The unaudited pro forma condensed consolidated financial information of the Company, giving effect to the disposition of the assets in the sale of the Cultivation Business, which includes the unaudited pro forma condensed consolidated balance sheet as of September 30, 2024 and the unaudited pro forma condensed consolidated statements of income for the year ended December 31, 2023 and for the nine months ended September 30, 2024 and the related notes, are incorporated herein by reference as Exhibit 99.2 hereto.

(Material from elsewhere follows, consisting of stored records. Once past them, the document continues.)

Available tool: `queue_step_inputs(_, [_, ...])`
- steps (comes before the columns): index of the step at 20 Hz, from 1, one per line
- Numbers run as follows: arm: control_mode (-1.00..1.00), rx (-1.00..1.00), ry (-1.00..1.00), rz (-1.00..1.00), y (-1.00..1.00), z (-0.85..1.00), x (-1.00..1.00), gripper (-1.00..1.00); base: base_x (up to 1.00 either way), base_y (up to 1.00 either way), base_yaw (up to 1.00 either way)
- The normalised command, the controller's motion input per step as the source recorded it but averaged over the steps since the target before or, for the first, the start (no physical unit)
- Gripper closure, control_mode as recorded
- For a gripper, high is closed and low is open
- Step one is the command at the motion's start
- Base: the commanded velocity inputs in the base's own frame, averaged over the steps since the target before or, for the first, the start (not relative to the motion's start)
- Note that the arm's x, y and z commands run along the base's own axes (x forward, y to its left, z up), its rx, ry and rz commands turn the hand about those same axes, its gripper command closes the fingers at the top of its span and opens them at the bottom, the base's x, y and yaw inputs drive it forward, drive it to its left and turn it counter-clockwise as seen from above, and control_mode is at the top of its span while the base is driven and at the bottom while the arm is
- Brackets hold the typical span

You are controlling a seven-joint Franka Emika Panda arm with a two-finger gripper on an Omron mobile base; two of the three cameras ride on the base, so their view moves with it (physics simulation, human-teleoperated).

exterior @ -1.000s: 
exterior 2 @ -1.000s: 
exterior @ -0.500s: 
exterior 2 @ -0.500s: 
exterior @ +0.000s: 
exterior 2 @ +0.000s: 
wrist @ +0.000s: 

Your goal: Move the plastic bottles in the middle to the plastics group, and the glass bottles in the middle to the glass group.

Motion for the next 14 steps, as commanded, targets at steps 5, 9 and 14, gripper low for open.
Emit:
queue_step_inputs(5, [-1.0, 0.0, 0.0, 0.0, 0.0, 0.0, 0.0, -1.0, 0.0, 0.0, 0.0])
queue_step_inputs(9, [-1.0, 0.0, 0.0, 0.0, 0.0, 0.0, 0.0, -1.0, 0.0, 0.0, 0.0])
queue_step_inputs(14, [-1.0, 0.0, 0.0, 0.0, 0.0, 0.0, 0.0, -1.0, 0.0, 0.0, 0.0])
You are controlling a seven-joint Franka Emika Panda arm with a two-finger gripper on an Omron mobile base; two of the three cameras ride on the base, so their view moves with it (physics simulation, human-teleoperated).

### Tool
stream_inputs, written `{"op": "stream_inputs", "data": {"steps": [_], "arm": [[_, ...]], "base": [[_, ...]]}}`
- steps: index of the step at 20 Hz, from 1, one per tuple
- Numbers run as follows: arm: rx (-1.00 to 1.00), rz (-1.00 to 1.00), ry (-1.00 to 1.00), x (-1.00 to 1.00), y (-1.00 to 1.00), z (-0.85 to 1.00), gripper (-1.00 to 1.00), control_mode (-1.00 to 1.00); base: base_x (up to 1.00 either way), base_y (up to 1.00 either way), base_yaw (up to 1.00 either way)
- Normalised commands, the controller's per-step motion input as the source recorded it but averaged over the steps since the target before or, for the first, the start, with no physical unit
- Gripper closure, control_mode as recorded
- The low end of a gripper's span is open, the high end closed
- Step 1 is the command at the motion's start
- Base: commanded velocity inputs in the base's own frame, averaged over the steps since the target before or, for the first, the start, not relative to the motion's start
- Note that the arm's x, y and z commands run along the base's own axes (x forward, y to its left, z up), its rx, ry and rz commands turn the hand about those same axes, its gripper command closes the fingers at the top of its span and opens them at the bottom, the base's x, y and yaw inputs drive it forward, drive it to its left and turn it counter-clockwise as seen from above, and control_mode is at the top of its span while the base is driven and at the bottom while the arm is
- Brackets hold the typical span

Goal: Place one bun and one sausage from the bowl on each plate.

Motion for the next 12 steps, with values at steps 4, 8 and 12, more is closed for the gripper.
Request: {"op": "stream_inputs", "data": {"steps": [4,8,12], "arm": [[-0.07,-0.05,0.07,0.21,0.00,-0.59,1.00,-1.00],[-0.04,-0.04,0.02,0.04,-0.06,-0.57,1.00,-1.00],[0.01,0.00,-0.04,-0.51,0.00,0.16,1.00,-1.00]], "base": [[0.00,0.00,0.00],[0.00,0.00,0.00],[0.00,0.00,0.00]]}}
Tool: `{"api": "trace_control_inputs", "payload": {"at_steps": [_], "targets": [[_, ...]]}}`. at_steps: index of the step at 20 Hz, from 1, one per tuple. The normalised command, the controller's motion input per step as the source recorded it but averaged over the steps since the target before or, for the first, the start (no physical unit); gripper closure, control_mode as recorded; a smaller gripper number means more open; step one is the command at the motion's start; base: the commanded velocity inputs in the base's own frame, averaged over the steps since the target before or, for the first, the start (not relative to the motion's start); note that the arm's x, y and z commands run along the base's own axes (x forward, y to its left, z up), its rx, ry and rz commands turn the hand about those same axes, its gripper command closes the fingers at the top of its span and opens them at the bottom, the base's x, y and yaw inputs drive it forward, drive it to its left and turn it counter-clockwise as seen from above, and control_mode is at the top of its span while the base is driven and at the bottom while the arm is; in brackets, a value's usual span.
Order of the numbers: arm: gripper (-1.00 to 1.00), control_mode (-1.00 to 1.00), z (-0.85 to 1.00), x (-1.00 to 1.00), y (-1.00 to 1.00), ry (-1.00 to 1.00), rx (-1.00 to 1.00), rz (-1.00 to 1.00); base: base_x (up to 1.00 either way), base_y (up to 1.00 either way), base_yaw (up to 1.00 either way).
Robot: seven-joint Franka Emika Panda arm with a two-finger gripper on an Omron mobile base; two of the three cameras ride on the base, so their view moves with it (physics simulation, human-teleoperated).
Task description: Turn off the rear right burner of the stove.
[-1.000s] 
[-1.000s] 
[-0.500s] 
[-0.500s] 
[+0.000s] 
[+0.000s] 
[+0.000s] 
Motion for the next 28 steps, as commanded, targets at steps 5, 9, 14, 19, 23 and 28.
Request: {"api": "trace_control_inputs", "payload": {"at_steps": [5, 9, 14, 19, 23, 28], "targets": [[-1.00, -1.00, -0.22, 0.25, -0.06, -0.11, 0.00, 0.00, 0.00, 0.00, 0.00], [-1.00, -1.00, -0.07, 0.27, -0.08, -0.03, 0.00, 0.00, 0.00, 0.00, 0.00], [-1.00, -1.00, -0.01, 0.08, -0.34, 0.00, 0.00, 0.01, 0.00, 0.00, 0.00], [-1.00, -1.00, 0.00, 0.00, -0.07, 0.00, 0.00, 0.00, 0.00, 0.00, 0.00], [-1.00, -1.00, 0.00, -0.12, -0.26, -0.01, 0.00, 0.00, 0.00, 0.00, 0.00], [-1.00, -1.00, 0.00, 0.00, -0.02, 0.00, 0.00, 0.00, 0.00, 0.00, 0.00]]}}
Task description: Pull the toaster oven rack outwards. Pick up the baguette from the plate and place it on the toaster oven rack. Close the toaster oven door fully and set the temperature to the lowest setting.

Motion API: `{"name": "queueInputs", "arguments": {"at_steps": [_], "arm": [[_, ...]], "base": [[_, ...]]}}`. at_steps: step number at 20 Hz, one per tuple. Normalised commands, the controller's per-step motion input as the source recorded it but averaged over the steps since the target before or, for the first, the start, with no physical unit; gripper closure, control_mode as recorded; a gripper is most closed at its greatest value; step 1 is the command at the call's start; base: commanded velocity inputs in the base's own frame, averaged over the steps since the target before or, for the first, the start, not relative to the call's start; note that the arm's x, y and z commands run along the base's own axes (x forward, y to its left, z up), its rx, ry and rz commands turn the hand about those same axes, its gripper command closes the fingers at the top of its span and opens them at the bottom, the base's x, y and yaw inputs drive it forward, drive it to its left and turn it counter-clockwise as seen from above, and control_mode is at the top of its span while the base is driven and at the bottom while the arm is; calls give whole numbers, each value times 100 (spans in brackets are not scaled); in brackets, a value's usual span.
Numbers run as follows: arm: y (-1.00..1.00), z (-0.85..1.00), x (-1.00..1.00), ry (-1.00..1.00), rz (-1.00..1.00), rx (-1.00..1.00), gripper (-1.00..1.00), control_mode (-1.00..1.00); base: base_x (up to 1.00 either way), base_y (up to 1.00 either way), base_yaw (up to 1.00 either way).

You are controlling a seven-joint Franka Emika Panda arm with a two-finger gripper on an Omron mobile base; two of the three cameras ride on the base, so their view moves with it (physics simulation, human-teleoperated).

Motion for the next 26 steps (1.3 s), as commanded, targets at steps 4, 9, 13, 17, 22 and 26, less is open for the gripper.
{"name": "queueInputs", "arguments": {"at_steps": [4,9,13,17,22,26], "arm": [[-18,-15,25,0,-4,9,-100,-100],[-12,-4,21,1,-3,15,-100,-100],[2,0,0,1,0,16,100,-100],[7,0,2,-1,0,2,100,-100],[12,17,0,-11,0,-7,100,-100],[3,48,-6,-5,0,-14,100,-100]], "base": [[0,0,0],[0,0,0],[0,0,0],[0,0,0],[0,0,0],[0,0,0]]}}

The sale of assets is considered a significant disposition for purposes of Item 2.01 of Form 8-K. Accordingly, the Company has prepared the accompanying unaudited pro forma condensed consolidated financial information in accordance with Article 11 of Regulation S-K.
The accompanying unaudited pro forma condensed consolidated balance sheet gives effect to the sale of assets under the Purchase Agreement as if it had occurred on September 30, 2024, the date of the Company’s most recently filed balance sheet. The accompanying unaudited pro forma condensed consolidated statement of operations for the year ended December 31, 2023 and the nine months ended September 30, 2024 gives effect to the sale of assets under the Purchase Agreement as if it had occurred on January 1, 2023.
The unaudited pro forma condensed consolidated financial information should be read in conjunction with: (i) the audited consolidated financial statements and notes as of and for the year ended December 31, 2023 and “Management’s Discussion and Analysis of Financial Condition and Results of Operations” included in the Company’s Form 10-K for the year ended December 31, 2023 filed with the Securities and Exchange Commission (the “SEC”) on April 15, 2024 and (ii) the Company’s unaudited condensed consolidated financial statements and notes as of and for the period ended September 30, 2024 and “Management’s Discussion and Analysis of Financial Condition and Results of Operations” included in the Company’s Form 10-Q for the quarterly period ended September 30, 2024 filed with the SEC on November 14, 2024.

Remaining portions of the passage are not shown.